WHAT THE TASK ASKS: Give again every line from the one with "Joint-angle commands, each" through the last line of the data, exactly, and leave out the lines before it.

DATASET:
╭──

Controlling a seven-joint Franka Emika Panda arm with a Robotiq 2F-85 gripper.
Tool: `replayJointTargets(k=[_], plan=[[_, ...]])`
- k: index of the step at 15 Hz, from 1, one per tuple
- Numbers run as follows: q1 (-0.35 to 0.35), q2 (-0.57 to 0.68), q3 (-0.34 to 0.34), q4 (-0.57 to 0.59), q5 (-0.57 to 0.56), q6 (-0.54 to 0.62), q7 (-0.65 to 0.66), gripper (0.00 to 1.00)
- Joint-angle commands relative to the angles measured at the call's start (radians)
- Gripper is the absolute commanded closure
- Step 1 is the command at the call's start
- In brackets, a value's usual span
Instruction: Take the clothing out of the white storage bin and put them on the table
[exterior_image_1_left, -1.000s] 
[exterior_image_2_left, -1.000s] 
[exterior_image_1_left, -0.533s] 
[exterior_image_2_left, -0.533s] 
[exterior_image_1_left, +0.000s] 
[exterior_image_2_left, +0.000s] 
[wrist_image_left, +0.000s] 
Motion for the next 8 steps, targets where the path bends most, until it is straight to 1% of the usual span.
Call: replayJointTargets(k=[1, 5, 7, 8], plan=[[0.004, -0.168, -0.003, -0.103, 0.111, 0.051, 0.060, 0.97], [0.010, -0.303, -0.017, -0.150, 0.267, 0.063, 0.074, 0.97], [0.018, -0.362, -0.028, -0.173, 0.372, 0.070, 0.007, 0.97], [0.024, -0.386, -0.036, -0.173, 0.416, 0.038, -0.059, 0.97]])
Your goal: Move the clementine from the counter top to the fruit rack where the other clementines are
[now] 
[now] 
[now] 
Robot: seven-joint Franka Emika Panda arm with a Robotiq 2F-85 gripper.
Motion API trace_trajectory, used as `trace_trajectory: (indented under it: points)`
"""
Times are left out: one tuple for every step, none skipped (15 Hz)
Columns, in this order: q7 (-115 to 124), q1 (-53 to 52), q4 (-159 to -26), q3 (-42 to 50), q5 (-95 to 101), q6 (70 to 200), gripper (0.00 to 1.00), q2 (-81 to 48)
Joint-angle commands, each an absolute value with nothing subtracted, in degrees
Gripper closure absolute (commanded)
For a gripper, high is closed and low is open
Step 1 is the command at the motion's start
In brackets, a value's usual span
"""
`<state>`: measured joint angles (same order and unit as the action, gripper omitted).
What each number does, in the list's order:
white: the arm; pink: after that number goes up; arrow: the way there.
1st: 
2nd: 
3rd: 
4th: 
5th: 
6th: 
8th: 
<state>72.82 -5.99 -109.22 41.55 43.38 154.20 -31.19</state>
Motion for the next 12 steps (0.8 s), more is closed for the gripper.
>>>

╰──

EXERCISE RESULT:
Joint-angle commands, each an absolute value with nothing subtracted, in degrees
Gripper closure absolute (commanded)
For a gripper, high is closed and low is open
Step 1 is the command at the motion's start
In brackets, a value's usual span
"""
`<state>`: measured joint angles (same order and unit as the action, gripper omitted).
What each number does, in the list's order:
white: the arm; pink: after that number goes up; arrow: the way there.
1st: 
2nd: 
3rd: 
4th: 
5th: 
6th: 
8th: 
<state>72.82 -5.99 -109.22 41.55 43.38 154.20 -31.19</state>
Motion for the next 12 steps (0.8 s), more is closed for the gripper.
>>>

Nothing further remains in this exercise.